As The Double Dynamites (a two-player cooperative revision) hit arcades a year later, Sega released a neutered port of the original for their infant Genesis. They also reprogrammed much of the fun right out of the cartridge. Worse graphics, missing levels, fewer bosses, and jenkier controls — "less" was the standard (but not the rule) for arcade-to-Genesis conversions in those earliest of days. I'm talking before gems like Strider hit the market.

Inferior port or not, the game's concept still brimmed with coolness. Dynamite Duke's setup resembles ye olde Hogan's Alley, but with two important differences. First: the screen slowly scrolls left to right (like Operation Wolf). Second: the buzz-cut blonde cyborg Duke Rippem — a studly soldier who probably inspired Duke Nukem — is visible onscreen at all times, so you can move around and even duck to avoid bullets while mowing down the evil Dr. Ashe's army. Since the developers planted Duke right in the middle of the action, they even gave him a few close-range moves: kicks, punches, pistol whips, and uppercuts.

This was a brilliant innovation, but sadly a wasted one. Not a single enemy or background object — not even a parking meter right in front of you — can be hit with a melee attack. Until you reach the end-of-level boss, your punches and kicks are futile, harmlessly poking through whatever onscreen sprite you're trying to bash.

Sega didn't even get the boss fights right. Now that's not to say they aren't fun — they are, since in those you can actually choose between punching and shooting — but the game only has six levels (as opposed to the arcade's eight), and you'll battle palette-swapped pigmen or flamethrowing firemen on multiple occasion. Why didn't Sega keep the arcade game's ninja-like boss or its crazy lab mutant? The world may never know.

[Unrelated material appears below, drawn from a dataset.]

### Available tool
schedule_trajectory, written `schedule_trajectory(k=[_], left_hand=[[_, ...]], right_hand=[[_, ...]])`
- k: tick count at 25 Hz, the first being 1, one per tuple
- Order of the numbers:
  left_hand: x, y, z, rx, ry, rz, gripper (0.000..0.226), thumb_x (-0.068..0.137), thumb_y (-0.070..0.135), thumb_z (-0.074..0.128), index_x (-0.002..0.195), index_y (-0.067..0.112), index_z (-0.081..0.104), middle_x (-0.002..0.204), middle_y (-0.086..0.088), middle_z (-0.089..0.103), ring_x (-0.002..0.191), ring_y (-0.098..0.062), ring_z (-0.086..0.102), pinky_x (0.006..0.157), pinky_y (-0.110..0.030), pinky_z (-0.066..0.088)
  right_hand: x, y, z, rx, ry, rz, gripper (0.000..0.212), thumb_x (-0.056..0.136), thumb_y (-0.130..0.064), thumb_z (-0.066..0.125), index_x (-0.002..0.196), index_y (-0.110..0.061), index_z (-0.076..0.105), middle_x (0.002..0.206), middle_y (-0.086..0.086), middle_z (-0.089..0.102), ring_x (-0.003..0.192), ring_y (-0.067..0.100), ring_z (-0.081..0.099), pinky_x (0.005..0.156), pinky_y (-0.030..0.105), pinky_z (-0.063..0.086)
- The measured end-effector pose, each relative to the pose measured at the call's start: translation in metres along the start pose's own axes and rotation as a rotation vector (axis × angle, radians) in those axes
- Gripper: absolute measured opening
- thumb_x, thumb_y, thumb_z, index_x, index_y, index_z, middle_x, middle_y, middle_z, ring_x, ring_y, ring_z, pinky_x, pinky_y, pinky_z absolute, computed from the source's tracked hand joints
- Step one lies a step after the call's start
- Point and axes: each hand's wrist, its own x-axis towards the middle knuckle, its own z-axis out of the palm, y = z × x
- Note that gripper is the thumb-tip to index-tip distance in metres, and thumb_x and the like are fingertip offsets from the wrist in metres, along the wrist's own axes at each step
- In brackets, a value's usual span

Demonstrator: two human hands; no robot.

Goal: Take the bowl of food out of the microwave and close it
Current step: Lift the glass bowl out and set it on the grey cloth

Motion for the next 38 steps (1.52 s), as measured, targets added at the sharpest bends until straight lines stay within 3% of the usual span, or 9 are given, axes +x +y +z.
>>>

It's fun to show off my experience by making obscure comparisons, but let's be honest here. Back when I first played Dynamite Duke in 1990, I hadn't heard of "The Double Dynamites". Hell, I didn't even know Dynamite Duke was originally an arcade game until 2004. It wasn't in my arcades. My arcades only had popular games. Good games. Games like Smash TV and Strider. Classics that you could really sink your quarters into. Hell, one arcade actually had the mega-awesome Captain Commando, but not even the slimiest dive hosted Dynamite Duke.

So for all my extensive research (translation: I looked at some arcade screenshots), the Genesis port remains my only experience with Dynamite Duke. And it would have remained a great experience forever if not for my friends who did their best to ruin my innocent fun. SNES-loving friends. Friends who pointed out that the sticks of dynamite strongly resemble ketchup bottles, and the big red bombs hurled by grenadiers look more like Christmas ornaments than any kind of incendiary device. I don't know about you, but I have a hard time taking a military action game seriously when enemy soldiers attack with ketchup and holiday decorations. Dynamite Duke is fun, but it's far from classic.

//Zig



zigfried's avatar
Staff review by Zigfried (November 16, 2005)

Zigfried likes writing about whales and angry seamen, and often does so at the local pub.